ITSM Basics: How to Do Configuration Management – Part 1

tribal-knowledge-1

One of the biggest pain points I’ve encountered during my years of working in IT service management (ITSM) is the fallout from the absence of a properly-defined configuration management process. Whether it’s related to change, incidents, problems, service levels, or service costing, the lack of configuration management and accurate configuration data can cause an organization significant harm.

Implemented properly, not only can configuration management help you to resolve incidents by the identification of what’s actually broken, it can also help to prevent them by assisting change owners in properly assessing their changes.

The IT service architecture, for even small organizations, can be extensive and complex. And without knowing which services and systems are related, and affected by each other, within the architecture, you’re opening yourself and your organization up to a great deal of uncertainty and risk. Thus configuration management is critical to maintaining order and keeping all hardware and software, and IT services, performing at optimum levels.

The Value of Configuration Management

It baffles and bewilders me when senior managers say “We don’t have the money for expensive configuration management systems (CMSs).” They must be oblivious to all of the money being consumed by: delays to restoring IT and business services; implementing changes without really knowing what services are going to be affected and the potential for adverse business impact; managing, and optimizing, the IT estate costs; and managing complex releases without knowing the full impact.

Besides the financial costs, what about all the resources wasted on paying people who sit around unable to work because a system they require is down? Perhaps because nobody realized that it was connected to another IT service that was just stopped.

What about the time taken explaining to the business why a key business service was down due to a change-related oversight? Or explaining to customers why it took longer than it should have to identify a faulty infrastructure component due to the lack of configuration management data? Or explaining to end users why a release went in with defects as a result of poor estate management?

Then there’s the additional money potentially lost on: downtime, as a result of failed changes/releases; fines, as a result of failed software license audits; service credits, given to irate customers; and customer churn.

What I’m trying to say is: You can’t do change management without it being underpinned by effective configuration management. As without it you’re effectively bouncing a server/network device and praying that no customers will be adversely affected. Is this really an acceptable way to do IT in 2015?

Is it also still acceptable that many organizations rely upon “tribal knowledge” when evaluating the risk and impact of a change? When the information about a service or system is passed verbally from person to person, or even if written down, but is only accessible by a select group of people, then you’re in dangerous territory.  Tribal knowledge causes huge problems for IT teams, yet still remains the preferred method for knowledge sharing in organizations avoiding configuration management.

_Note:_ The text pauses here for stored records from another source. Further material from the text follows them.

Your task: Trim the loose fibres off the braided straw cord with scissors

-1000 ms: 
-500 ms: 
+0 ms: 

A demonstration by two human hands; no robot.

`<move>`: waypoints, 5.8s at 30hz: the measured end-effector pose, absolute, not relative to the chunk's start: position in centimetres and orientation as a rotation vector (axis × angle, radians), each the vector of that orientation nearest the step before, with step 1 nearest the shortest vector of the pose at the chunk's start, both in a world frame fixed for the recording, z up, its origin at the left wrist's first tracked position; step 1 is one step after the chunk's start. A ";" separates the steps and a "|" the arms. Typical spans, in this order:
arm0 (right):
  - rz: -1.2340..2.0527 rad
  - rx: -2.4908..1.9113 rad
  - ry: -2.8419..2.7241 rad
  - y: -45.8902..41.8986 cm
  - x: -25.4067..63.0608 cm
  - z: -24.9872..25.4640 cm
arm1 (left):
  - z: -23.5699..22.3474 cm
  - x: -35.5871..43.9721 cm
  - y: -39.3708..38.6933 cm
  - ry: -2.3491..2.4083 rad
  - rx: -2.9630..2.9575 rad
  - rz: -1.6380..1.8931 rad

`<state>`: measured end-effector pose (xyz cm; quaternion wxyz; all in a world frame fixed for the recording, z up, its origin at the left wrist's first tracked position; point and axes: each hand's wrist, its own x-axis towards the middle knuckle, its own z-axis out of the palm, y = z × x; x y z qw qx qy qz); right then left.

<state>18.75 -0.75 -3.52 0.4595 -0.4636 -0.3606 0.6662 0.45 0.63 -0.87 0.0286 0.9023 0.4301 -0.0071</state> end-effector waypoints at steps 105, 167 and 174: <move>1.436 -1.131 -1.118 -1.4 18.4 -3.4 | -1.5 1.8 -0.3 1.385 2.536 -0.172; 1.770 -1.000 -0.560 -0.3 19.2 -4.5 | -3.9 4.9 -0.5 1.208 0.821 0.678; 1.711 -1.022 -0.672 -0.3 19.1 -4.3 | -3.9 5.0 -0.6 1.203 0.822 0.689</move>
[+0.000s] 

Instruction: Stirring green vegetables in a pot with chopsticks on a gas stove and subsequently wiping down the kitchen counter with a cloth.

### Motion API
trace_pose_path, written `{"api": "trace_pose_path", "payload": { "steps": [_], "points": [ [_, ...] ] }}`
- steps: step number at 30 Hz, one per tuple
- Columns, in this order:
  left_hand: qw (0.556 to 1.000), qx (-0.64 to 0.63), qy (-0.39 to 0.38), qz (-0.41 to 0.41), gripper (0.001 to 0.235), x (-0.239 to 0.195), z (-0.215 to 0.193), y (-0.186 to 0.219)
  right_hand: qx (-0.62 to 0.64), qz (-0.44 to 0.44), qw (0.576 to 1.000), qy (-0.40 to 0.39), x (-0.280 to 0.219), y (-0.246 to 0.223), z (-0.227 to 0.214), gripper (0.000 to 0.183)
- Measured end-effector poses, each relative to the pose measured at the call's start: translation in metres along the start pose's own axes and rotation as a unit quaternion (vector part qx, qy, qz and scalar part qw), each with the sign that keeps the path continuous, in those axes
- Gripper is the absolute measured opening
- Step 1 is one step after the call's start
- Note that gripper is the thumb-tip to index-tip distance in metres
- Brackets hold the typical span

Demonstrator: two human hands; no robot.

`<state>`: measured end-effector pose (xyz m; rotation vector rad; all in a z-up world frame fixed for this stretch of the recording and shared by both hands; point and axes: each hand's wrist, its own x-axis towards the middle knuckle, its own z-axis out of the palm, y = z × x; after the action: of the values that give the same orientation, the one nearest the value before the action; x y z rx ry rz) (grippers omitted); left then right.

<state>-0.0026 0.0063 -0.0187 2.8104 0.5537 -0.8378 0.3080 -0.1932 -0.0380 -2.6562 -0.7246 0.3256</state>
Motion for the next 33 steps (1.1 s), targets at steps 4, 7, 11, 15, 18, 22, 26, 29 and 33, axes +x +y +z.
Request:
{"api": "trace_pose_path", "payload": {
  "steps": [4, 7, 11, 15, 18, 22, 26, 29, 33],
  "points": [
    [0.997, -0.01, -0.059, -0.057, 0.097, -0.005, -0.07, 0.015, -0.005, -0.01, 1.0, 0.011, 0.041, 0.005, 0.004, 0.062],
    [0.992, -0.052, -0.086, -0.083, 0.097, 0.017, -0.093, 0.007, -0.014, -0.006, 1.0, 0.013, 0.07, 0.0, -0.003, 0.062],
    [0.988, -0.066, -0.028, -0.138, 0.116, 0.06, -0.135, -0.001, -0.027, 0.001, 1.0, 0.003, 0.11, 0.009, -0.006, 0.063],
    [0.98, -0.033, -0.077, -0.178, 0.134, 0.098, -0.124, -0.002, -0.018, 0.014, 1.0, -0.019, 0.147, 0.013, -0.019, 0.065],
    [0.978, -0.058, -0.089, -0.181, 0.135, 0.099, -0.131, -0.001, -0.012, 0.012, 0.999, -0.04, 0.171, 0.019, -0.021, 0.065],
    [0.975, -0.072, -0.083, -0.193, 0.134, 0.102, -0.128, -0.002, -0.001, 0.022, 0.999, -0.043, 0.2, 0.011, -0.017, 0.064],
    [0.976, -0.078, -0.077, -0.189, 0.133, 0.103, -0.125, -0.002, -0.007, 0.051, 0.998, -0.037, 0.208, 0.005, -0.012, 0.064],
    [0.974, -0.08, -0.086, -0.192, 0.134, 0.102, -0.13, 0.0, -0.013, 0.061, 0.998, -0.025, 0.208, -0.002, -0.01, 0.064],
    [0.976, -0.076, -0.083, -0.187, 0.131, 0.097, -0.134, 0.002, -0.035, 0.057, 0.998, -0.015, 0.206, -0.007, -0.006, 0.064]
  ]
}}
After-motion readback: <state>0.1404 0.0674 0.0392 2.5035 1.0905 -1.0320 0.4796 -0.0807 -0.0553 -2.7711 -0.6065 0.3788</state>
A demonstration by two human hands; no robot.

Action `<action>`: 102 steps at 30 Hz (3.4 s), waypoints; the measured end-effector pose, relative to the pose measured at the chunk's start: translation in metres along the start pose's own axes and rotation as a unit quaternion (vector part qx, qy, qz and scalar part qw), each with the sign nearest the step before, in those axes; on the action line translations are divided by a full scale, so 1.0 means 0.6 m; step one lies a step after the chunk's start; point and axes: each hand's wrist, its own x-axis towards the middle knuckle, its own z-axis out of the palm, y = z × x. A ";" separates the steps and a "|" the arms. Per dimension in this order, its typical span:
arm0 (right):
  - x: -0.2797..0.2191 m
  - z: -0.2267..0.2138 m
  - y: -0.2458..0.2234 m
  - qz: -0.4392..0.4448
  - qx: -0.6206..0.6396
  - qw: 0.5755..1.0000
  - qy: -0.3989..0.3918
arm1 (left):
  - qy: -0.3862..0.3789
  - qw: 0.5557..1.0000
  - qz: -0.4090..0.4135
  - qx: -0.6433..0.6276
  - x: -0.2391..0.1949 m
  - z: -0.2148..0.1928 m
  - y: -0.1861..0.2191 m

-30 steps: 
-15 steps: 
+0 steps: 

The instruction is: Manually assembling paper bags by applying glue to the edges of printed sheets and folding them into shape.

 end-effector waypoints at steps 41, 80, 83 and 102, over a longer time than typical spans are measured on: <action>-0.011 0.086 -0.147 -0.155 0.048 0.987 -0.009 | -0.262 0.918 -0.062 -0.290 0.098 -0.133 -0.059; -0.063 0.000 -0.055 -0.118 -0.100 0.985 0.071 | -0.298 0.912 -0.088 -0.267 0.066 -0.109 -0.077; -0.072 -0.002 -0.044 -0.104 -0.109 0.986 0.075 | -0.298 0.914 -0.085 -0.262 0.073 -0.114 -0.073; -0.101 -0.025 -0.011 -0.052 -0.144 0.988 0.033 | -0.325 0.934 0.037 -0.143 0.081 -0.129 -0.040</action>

The Configuration Conversation

So what can be done about it?

I’d suggest starting with a mature conversation about configuration management, and how to use it properly, with everyone that has a vested interest including system owners, network managers, etc. That the configuration management team, or those responsible for configuration management data, must be able to supply accurate current states to the teams solving incidents and problems, and those planning changes. Similarly, as teams make changes to production, that the changes are communicated to the configuration team so that updates are made to the CMS or the configuration management database (CMDB). All sides need to do their part for configuration management to succeed. And so it’s important that all involved parties understand what’s at stake.

I’ve had many such conversations over the years and, as a result, have created a method for doing configuration management that I’d like to share with you.

Getting Started With Configuration Management

The first thing to start with is how you plan to approach it. You need to have a plan. As someone much wiser than me once said “failing to plan, is planning to fail.” Doing configuration management in the real world means that you have to look at the following areas:

  • Planning
  • Identification (or baselining)
  • Control
  • Status accounting
  • Verification & audit

But we need to walk before we try to run – as configuration management will be the foundation of services and service delivery, we need to get it right and to do that we need a plan.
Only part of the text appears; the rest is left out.